Ainsi, dans le bureau de vote 3 du groupe scolaire Korhogo-Est (Nord), le dépouillement donne 405 votants sur 408 inscrits, avec 402 bulletins favorables à Ouattara et trois nuls, soit un score… de 99,26 % de participation et de 100 % des voix pour le président sortant, a constaté un journaliste de l’Agence France-Presse (AFP).
« Le peuple a réussi à faire échec à cette élection »
La situation est tout autre dans le Sud. A Daoukro (Centre-Est), fief de l’opposant et ancien président Henri Konan Bédié, aucun électeur n’a pu voter et les barrages érigés la veille étaient encore en place dimanche, ont constaté des journalistes de l’AFP. C’était le cas dans de nombreuses autres villes du pays, selon des habitants.

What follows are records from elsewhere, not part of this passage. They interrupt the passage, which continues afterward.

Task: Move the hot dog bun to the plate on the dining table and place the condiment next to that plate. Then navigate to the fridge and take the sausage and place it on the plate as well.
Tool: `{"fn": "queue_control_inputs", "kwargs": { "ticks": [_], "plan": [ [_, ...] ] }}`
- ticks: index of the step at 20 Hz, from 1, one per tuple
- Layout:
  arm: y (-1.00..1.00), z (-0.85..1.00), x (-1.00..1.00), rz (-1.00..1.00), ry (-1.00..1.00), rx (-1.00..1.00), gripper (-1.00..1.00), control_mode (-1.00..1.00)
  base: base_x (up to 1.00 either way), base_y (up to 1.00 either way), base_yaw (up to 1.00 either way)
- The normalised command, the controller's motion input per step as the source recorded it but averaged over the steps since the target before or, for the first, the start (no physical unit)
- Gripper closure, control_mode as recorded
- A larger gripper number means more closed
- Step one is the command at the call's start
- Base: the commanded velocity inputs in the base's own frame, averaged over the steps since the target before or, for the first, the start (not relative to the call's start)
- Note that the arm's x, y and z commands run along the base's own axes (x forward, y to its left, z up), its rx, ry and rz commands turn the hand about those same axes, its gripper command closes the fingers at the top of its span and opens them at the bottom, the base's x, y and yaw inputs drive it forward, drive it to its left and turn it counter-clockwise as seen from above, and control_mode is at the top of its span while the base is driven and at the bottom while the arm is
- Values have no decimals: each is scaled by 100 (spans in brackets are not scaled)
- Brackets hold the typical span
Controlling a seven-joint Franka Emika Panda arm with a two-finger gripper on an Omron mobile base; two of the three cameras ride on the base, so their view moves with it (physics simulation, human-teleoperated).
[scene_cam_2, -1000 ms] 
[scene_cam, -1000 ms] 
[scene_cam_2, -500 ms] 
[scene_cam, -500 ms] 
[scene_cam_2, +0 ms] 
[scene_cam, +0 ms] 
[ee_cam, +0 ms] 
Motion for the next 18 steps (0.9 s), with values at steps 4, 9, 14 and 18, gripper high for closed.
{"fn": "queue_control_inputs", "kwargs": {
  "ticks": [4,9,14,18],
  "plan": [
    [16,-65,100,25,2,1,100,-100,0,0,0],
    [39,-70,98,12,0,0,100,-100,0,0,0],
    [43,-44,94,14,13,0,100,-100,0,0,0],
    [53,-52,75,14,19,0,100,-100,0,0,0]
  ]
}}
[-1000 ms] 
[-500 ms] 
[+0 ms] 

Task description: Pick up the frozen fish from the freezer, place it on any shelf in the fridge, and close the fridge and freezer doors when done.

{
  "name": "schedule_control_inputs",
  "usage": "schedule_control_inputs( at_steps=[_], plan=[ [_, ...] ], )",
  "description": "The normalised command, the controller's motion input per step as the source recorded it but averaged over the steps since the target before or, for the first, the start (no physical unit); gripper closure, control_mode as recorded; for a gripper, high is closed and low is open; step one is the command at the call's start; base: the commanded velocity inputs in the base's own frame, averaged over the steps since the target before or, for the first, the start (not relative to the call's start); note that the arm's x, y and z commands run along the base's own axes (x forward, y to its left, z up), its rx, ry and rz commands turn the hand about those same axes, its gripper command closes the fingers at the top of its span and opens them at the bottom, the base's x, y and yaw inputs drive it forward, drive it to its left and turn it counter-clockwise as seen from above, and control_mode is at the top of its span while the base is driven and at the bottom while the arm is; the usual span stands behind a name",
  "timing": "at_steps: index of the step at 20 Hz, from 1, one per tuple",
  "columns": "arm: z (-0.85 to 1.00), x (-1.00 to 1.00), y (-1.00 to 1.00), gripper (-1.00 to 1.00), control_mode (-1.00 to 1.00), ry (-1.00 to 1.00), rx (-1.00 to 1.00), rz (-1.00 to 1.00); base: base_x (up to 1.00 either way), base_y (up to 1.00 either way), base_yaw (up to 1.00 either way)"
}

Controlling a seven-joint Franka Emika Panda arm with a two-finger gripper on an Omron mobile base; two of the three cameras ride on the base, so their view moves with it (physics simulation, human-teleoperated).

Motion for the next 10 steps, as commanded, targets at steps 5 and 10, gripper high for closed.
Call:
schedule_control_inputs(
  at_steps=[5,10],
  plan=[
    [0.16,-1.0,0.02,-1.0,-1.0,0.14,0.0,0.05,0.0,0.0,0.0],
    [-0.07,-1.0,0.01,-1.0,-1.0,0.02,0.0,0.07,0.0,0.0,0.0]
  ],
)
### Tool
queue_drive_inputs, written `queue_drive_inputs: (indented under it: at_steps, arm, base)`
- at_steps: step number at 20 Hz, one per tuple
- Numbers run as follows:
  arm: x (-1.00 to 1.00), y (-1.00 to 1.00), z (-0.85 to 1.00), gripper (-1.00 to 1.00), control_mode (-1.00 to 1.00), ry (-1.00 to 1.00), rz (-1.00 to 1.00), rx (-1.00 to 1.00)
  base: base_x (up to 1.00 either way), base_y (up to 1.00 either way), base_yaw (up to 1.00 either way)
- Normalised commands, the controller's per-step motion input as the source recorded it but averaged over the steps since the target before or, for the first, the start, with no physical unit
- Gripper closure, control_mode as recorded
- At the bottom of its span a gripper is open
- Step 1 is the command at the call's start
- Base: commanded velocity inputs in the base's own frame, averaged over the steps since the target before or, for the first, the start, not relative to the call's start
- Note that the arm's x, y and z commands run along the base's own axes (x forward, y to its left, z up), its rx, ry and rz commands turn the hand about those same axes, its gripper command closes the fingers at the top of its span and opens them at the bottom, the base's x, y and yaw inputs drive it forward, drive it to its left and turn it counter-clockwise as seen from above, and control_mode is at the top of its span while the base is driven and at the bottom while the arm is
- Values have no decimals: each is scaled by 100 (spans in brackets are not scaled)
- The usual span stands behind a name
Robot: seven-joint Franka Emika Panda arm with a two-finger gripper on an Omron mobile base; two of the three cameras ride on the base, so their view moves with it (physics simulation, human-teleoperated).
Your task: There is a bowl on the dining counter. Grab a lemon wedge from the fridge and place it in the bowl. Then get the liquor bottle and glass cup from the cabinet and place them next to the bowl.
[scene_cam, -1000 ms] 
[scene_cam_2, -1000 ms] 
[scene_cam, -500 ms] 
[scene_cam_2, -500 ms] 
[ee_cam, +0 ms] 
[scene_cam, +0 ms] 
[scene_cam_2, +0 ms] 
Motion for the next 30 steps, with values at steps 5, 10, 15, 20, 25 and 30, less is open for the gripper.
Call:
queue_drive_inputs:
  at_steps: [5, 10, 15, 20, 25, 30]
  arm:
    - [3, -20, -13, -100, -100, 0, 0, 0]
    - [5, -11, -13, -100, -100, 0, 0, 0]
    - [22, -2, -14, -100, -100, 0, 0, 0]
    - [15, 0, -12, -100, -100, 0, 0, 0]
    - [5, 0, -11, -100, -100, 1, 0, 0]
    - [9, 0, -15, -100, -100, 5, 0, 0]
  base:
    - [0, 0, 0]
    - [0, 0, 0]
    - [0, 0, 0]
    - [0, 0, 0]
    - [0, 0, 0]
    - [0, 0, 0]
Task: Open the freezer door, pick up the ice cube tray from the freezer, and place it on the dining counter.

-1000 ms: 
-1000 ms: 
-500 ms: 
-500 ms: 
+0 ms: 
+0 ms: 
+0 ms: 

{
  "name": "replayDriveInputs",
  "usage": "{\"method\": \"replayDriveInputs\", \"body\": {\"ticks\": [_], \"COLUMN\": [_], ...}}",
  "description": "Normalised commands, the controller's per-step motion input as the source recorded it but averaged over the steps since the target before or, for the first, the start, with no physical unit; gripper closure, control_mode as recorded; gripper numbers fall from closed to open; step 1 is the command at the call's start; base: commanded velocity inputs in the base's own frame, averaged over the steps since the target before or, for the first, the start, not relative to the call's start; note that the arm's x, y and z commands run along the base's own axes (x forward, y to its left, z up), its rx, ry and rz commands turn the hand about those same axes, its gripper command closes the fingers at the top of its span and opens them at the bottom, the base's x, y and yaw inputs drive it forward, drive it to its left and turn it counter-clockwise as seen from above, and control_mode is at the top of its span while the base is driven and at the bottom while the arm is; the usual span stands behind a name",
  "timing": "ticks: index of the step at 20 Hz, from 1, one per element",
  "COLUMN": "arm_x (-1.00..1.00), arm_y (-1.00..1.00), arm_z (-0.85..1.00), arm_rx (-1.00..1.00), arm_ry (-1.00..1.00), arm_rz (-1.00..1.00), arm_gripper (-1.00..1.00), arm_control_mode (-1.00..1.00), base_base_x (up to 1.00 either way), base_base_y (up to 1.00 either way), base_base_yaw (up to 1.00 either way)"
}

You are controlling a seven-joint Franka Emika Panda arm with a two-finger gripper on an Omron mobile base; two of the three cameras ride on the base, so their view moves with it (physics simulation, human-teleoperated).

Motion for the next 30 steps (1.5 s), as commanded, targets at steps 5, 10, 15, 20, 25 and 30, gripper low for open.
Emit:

Un des principaux responsables du parti au pouvoir, Adama Bictogo, a néanmoins estimé que « le 31 octobre n’a pas été une journée de déluge, comme l’avait prédit l’opposition ». « Ce coup d’Etat électoral a été un échec. Le peuple ivoirien a réussi à faire échec à cette élection », a lancé, de son côté, le porte-parole de l’opposition Pascal Affi N’Guessan, parlant de « deuil national ». Selon plusieurs de ses membres, l’opposition, qui a donné rendez-vous à la presse dimanche, prépare un « gouvernement de transition ». L’ancien chef rebelle et ex-premier ministre Guillaume Soro a ainsi, depuis son exil européen, affirmé ne plus reconnaître le président Ouattara, appelant à « œuvrer » à son départ.
Cette tension dans le pays fait craindre une nouvelle crise dans une région éprouvée par des attaques djihadistes incessantes au Sahel, par un putsch au Mali, une élection contestée en Guinée et une contestation politique chez le géant voisin nigérian. Des milliers d’Ivoiriens avaient quitté les grandes villes pour « aller au village », anticipant des troubles, dix ans après la crise qui avait suivi la présidentielle de 2010, faisant 3 000 morts, à la suite du refus du président Laurent Gbagbo, qui était au pouvoir depuis 2000, de reconnaître sa défaite face à Alassane Ouattara.